Andy has been a leader in philanthropy and nonprofit management in the healthcare and social services sector for more than 20 years and is currently the Head of Healthcare and Social Services Giving at The Morris Foundation in Fort Worth, TX.
Previously, Andy served as a founding partner with MillerStephens & Associates – a strategic consulting practice which supports non-profit and healthcare organizations. He also held the positions of Executive Vice President of both Mission and Operations for the LIVESTRONG Foundation where he led not only the Foundation’s programs and grantmaking strategy, but also its Marketing and Fundraising efforts, including its corporate relationship with Nike and its charitable cycling events across the nation. He is the former President and CEO of Any Baby Can, an Austin-based healthcare non-profit that serves children with development disabilities and their parents by providing needed therapies and family support services.
Andy has also served as Adjunct Professor at George Washington University in Washington, DC, in the School of Business Certificate Program in Sports Philanthropy for 5 years.
Andy holds a BA in Sociology from Southwestern University, and a Master’s Degree in Health Science Education from the University of Florida. He is a member of the Texas Gamma Chapter of Phi Delta Theta and served as a Chapter Consultant for the Fraternity after college.
Andy lives with his husband Brian and their son Clark in Austin, Texas.
Suzanne Alexander is the Director of The LiveLikeLou Foundation and holds a permanent board position in recognition of her founding role with the grassroots effort LiveLikeLou which she started with her husband, Phi Delta Theta brother Neil Alexander, upon his diagnosis of ALS in 2011. The couple, along with hundreds of family and friends, helped to raise more than $4 million in five years, launched The LiveLikeLou Center for ALS Research at The University of Pittsburgh’s Brain Institute, and established a permanent endowment to support ALS patients and their families in Western Pennsylvania. Prior to this, Suzanne served as a volunteer board member and capital campaign leader to raise $12 million and open the doors of the new Lauri Ann West Community Center, and the Cooper-Siegel Community Library in her neighborhood. Her early business experience includes serving in executive leadership, management consulting, and communications for multiple regional manufacturing and distribution companies.
Suzanne is a California native, happily raising her children Abby and Patrick in her adopted Pittsburgh, Pennsylvania.
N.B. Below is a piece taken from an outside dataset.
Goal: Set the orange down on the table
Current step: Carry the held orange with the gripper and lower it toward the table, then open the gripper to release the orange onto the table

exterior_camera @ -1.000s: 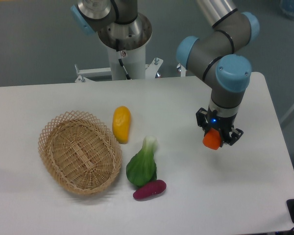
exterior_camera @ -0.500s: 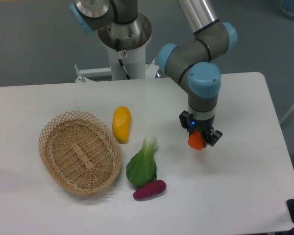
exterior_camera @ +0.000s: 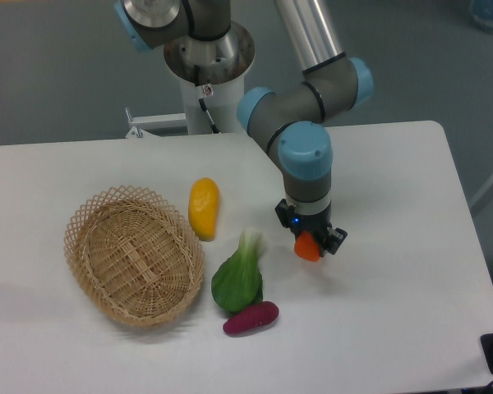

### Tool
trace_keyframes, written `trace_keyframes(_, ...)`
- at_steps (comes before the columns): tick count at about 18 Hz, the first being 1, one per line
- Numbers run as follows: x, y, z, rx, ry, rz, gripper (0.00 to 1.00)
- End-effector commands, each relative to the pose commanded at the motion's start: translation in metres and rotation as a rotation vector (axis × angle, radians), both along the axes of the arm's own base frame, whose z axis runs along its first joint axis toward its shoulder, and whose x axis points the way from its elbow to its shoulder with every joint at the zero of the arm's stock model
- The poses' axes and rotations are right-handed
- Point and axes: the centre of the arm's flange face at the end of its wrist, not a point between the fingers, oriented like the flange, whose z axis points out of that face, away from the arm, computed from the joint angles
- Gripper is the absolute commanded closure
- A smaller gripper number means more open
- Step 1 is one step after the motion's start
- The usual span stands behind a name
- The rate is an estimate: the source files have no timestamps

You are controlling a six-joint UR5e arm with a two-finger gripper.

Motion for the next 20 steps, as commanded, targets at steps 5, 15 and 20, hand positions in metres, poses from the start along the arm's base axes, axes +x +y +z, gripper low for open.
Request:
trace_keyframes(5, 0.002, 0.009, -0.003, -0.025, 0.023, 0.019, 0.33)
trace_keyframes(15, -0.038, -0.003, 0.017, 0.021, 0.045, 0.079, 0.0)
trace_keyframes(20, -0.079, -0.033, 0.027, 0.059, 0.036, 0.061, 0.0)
Steve Good is the Vice President of Growth & Communications for Phi Delta Theta Fraternity and is tasked with overseeing the growth and communications strategies of the Phi Delta Theta strategic plan, Phi Delt 2020, as well as the Iron Phi program through The LiveLikeLou Foundation. The paramount responsibility of this position is to promote and market the value of membership to current and potential members while engaging other stakeholders through traditional communication channels and new and innovative technologies.
Steve spent his undergraduate days at Iowa State University, completed his MBA at Xavier University, is a graduate of Leadership Iowa and completed a Digital Marketing certification program at the University of Illinois. Steve volunteers as the Chapter Advisory Board Chairman for the Iowa Gamma Chapter at Iowa State University.
Steve and his wife Tillie live in Ames, Iowa with their son Calvin, daughter Tess and two rescue dogs.